> [Items listed in a dataset]:
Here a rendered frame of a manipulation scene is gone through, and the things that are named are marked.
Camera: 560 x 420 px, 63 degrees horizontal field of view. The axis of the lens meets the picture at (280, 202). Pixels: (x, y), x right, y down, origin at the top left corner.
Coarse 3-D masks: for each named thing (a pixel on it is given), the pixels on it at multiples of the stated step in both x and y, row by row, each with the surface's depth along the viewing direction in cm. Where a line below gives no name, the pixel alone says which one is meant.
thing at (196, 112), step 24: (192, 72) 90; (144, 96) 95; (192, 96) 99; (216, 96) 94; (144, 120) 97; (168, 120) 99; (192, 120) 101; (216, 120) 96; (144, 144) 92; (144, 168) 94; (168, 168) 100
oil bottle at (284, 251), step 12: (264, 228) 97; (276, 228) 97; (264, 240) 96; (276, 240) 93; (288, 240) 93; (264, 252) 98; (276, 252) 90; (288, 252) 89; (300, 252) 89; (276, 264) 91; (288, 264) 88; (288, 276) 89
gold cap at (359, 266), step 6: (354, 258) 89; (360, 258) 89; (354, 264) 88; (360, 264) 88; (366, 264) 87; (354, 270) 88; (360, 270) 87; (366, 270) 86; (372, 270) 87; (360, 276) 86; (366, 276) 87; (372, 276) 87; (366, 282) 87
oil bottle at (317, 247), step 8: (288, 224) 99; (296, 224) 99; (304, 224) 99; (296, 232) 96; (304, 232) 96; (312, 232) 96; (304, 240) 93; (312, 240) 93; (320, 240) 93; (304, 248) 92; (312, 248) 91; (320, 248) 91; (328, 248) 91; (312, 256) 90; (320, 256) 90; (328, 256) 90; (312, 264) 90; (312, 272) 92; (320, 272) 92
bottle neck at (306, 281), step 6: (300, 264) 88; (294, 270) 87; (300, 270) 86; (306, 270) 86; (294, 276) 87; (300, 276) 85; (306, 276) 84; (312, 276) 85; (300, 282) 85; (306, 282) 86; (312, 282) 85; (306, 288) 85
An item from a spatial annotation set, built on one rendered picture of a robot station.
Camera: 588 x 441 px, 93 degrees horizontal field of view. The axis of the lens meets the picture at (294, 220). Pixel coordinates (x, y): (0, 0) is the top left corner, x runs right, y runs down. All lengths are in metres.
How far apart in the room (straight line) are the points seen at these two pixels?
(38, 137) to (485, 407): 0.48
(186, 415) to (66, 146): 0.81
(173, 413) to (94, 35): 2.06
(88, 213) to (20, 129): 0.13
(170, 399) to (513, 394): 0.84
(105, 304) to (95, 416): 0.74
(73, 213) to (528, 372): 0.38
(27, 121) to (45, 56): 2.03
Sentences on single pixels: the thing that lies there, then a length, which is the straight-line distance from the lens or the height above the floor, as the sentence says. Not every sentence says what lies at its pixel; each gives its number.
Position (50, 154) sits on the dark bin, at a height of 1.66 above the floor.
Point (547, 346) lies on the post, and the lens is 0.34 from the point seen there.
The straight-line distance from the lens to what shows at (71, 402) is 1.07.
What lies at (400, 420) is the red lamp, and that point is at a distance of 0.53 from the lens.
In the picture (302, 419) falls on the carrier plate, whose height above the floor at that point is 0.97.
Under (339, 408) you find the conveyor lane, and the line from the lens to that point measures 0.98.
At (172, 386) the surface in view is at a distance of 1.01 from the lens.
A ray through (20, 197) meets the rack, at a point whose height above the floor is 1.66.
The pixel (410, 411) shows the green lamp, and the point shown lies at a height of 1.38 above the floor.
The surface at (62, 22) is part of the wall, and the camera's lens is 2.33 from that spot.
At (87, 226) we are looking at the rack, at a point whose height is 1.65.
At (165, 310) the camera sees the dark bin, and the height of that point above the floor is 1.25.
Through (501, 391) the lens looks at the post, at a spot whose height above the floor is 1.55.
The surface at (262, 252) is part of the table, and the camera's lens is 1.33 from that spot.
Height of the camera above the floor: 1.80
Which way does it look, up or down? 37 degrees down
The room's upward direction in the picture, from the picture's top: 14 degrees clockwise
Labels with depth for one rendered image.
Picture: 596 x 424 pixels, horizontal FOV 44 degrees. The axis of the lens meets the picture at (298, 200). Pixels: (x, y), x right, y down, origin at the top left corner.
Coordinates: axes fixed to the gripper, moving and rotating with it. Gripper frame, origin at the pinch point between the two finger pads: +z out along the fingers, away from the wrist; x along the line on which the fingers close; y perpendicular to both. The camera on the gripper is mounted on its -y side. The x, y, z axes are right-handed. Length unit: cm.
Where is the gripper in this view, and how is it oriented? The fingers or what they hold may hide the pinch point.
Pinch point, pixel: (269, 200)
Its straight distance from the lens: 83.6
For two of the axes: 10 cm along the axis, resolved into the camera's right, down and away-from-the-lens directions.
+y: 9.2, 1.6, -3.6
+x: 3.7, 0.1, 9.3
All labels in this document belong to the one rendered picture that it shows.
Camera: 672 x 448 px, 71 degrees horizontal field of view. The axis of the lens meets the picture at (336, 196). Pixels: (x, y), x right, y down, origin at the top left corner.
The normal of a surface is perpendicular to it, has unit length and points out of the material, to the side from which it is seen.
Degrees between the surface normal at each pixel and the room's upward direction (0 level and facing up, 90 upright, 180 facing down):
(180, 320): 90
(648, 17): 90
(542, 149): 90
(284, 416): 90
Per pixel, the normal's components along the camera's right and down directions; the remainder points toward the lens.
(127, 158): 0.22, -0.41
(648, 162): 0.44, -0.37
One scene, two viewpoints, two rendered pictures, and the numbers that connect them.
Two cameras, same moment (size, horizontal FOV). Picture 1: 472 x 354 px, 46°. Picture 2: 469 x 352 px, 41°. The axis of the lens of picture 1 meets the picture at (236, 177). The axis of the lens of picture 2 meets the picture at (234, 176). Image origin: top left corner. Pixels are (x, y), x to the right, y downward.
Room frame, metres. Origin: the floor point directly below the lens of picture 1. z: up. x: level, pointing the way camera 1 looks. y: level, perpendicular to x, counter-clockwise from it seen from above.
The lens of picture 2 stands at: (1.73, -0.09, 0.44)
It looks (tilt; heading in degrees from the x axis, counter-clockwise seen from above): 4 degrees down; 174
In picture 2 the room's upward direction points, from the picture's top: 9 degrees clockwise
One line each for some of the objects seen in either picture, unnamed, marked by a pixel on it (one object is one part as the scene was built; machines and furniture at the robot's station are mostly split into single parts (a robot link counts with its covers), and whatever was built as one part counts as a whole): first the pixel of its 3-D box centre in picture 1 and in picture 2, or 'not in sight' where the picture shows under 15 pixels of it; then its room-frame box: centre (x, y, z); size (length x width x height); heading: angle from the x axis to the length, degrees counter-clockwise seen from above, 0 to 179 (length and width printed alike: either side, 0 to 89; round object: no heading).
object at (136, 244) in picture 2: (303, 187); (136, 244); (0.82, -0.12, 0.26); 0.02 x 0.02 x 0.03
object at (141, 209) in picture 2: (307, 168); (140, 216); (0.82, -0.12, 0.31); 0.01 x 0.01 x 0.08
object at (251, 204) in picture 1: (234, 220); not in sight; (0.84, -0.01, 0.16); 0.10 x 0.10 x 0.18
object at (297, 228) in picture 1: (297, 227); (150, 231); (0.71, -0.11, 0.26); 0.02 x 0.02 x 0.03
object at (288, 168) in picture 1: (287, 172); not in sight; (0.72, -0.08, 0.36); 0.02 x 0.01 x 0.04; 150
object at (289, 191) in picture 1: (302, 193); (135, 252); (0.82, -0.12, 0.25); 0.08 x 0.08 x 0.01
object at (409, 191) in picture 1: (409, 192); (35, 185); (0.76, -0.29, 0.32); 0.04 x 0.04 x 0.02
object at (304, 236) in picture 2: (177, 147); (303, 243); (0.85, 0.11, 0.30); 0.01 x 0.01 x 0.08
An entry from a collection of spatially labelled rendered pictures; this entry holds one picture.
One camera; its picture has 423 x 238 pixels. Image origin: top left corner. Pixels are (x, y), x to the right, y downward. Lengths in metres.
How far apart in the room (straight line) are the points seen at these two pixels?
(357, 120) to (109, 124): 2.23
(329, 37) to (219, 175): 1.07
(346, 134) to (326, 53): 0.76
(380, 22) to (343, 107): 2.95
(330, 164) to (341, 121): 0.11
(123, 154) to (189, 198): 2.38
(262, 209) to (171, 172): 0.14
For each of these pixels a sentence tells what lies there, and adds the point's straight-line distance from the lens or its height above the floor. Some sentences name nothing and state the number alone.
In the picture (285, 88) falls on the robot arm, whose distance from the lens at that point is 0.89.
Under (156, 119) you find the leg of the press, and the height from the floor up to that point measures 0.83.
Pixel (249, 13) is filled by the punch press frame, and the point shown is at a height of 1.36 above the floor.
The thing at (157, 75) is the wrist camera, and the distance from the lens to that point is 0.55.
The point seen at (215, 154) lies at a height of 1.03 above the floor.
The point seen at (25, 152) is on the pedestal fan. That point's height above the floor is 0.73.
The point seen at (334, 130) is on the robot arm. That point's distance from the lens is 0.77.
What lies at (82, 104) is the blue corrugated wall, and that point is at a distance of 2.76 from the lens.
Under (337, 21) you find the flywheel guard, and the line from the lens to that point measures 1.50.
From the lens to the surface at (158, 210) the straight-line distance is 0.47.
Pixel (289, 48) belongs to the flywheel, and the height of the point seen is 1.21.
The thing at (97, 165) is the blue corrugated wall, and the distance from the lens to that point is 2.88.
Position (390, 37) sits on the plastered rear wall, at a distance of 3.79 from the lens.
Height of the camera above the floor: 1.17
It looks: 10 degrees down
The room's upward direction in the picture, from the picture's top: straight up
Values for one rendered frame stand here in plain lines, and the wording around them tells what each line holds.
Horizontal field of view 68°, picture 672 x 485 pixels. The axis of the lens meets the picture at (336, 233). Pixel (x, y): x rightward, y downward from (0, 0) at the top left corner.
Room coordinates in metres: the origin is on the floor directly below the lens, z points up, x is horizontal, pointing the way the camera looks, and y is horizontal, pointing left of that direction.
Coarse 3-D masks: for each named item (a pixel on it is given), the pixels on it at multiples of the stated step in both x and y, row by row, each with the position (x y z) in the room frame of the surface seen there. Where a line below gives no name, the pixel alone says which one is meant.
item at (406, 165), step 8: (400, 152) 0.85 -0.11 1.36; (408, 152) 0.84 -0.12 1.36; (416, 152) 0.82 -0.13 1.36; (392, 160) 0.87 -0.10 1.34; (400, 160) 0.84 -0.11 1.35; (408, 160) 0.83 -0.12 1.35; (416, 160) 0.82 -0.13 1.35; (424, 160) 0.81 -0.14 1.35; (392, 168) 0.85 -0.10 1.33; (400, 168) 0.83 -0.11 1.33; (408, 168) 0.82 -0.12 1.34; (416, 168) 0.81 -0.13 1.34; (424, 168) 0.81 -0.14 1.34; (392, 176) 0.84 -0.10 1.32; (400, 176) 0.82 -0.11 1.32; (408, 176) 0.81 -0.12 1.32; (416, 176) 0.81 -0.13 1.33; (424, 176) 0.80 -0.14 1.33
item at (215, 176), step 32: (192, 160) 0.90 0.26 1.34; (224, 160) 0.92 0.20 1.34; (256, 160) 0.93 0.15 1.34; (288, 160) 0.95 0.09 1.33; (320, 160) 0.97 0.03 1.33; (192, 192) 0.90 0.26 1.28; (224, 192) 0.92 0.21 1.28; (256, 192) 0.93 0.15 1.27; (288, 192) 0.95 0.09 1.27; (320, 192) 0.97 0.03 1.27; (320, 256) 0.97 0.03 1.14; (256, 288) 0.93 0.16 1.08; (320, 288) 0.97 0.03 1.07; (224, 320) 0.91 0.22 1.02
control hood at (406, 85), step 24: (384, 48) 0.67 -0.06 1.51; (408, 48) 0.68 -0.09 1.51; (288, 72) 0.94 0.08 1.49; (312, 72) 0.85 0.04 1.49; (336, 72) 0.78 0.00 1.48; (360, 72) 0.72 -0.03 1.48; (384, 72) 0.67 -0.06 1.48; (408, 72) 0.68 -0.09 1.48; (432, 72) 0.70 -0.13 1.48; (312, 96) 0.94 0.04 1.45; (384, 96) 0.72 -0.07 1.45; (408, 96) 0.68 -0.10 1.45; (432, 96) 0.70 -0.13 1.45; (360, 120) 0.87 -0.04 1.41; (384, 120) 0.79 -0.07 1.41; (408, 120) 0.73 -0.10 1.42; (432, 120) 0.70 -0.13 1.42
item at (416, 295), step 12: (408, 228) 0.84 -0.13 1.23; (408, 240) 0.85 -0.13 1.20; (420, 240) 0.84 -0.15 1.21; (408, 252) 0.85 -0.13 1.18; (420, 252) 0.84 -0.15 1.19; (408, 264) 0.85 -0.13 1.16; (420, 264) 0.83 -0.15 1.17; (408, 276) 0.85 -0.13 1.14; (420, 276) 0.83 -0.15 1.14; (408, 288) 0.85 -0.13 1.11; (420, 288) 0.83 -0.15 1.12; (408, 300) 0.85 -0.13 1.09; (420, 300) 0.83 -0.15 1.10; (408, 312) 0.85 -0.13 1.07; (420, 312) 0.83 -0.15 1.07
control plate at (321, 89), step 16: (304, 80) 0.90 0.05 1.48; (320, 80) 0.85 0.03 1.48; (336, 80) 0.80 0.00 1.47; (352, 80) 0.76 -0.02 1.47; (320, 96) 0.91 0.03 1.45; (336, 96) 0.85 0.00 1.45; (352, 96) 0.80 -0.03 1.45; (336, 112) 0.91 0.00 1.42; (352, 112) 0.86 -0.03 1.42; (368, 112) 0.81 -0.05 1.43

> [What is being asked]: Only one stretch of the data above is needed. Restate it word for word, from the line containing "All labels in" through the line containing "It looks (tilt;", both ends included.

> [Task result]:
All labels in this document belong to the one rendered picture that it shows.
Camera: 672 x 448 px, 71 degrees horizontal field of view. The axis of the lens meets the picture at (336, 196). Pixels: (x, y), x right, y down, origin at the top left corner.
The normal of a surface is perpendicular to it, has unit length and points out of the material, to the side from which it is seen.
Degrees between the surface normal at each pixel and the room's upward direction (0 level and facing up, 90 upright, 180 facing down):
(180, 320): 90
(648, 17): 90
(542, 149): 90
(284, 416): 90
Per pixel, the normal's components along the camera's right and down directions; the remainder points toward the lens.
(127, 158): 0.22, -0.41
(648, 162): 0.44, -0.37
One scene, two viewpoints, two rendered pictures, and the numbers that connect them.
Two cameras, same moment (size, horizontal FOV). Picture 1: 472 x 354 px, 46°. Picture 2: 469 x 352 px, 41°. The axis of the lens of picture 1 meets the picture at (236, 177). The axis of the lens of picture 2 meets the picture at (234, 176). Image origin: top left corner. Pixels are (x, y), x to the right, y downward.
Room frame, metres. Origin: the floor point directly below the lens of picture 1. z: up. x: level, pointing the way camera 1 looks. y: level, perpendicular to x, counter-clockwise from it seen from above.
The lens of picture 2 stands at: (1.73, -0.09, 0.44)
It looks (tilt; heading in degrees from the x axis, counter-clockwise seen from above): 4 degrees down; 174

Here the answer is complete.